Eliza Gardiner, who saw TheatreOne through its most successful financial year, is leaving her position as general manager of the local theatre company to focus on her teaching role with Vancouver Island University.

Gardiner began her role in March of 2015 and under her leadership the organization went from what a she described in a farewell post as a “significant deficit” to a surplus.

She said she was drawn to the position because she wanted to work with award-winning artistic director David Mann, it was a good fit with her work as a theatre instructor at VIU and she is a believer in TheatreOne’s mission.

Gardiner said she feels she accomplished her goals of modernizing TheatreOne, streamlining its branding, developing its Just Kidding family series and putting more bodies in seats.

“Lack of funding and politics in the past decade have made operations challenging for a lot of arts companies across the province,” she said.

“And I was determined to use that marketing to really attract people to something that they would leave with a sense of wonderment in their mind and a smile on their face and build an experience for people, not just a ticket to a show.”

Gardiner said she is proud of her final year with TheatreOne. She said she veered from the company’s “traditional” perspective and took more risks.

“I started to get a little bit more courageous and helped to choose some shows that push the envelope a little bit because that’s my thing: the socio-political power that theatre has over the centuries, over the millennia, really, to impact a culture and a civilization,” she said, mentioning staging Mark Kunji Ikeda’s performance Sansei: The Storyteller, which covered the Japanese internment, and Jennifer Wynne Webber’s women’s labour movement play, With Glowing Hearts.

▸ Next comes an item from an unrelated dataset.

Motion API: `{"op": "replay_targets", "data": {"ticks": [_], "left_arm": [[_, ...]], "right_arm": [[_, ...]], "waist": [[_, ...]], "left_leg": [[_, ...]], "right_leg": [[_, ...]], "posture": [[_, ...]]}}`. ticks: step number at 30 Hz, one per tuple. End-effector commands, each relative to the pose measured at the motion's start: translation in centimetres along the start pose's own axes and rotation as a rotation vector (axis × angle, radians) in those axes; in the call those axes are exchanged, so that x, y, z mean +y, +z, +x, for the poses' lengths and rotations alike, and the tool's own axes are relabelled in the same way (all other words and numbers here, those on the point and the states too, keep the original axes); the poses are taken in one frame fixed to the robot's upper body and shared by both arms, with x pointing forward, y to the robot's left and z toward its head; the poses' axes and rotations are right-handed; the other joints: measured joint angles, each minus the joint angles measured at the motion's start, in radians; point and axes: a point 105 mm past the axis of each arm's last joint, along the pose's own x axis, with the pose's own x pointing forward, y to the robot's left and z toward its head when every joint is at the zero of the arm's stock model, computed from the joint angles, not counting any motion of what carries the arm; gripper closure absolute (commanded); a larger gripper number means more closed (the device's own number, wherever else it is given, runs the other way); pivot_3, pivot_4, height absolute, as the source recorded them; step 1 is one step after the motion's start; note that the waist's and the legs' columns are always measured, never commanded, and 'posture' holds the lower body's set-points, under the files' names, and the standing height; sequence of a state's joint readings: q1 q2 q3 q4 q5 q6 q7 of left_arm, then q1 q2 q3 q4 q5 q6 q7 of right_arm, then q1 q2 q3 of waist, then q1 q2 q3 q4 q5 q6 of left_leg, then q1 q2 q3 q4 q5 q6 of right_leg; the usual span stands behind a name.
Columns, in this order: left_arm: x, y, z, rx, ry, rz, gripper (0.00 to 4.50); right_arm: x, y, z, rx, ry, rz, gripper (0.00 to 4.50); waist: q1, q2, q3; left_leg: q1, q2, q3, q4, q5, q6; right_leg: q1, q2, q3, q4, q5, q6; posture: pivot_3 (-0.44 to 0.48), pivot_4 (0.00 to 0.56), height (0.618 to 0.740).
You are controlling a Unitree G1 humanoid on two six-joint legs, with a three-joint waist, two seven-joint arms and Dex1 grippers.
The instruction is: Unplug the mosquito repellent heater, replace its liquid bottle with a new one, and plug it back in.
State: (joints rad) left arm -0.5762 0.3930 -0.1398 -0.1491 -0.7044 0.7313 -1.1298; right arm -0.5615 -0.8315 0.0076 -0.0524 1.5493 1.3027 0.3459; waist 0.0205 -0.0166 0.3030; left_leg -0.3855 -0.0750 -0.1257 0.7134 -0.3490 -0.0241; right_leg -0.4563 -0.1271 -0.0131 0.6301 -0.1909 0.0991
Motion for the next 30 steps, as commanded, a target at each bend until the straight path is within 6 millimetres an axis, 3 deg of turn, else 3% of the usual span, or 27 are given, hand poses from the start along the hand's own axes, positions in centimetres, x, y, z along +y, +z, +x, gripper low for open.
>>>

“As much as, in a way, I don’t want to go, I’ll look back and say it was a good way to end.”

Gardiner said it’s been a dream of hers to work full time at VIU and this is what she will be doing. She will now be able to give her full attention to her scholarly duties, which include teaching five courses, tutoring students in the writing centre, directing plays for the theatre program and doing research.

“It’s with some regrets that I’ll leave here, but with a lot of excitement about what’s to come,” she said.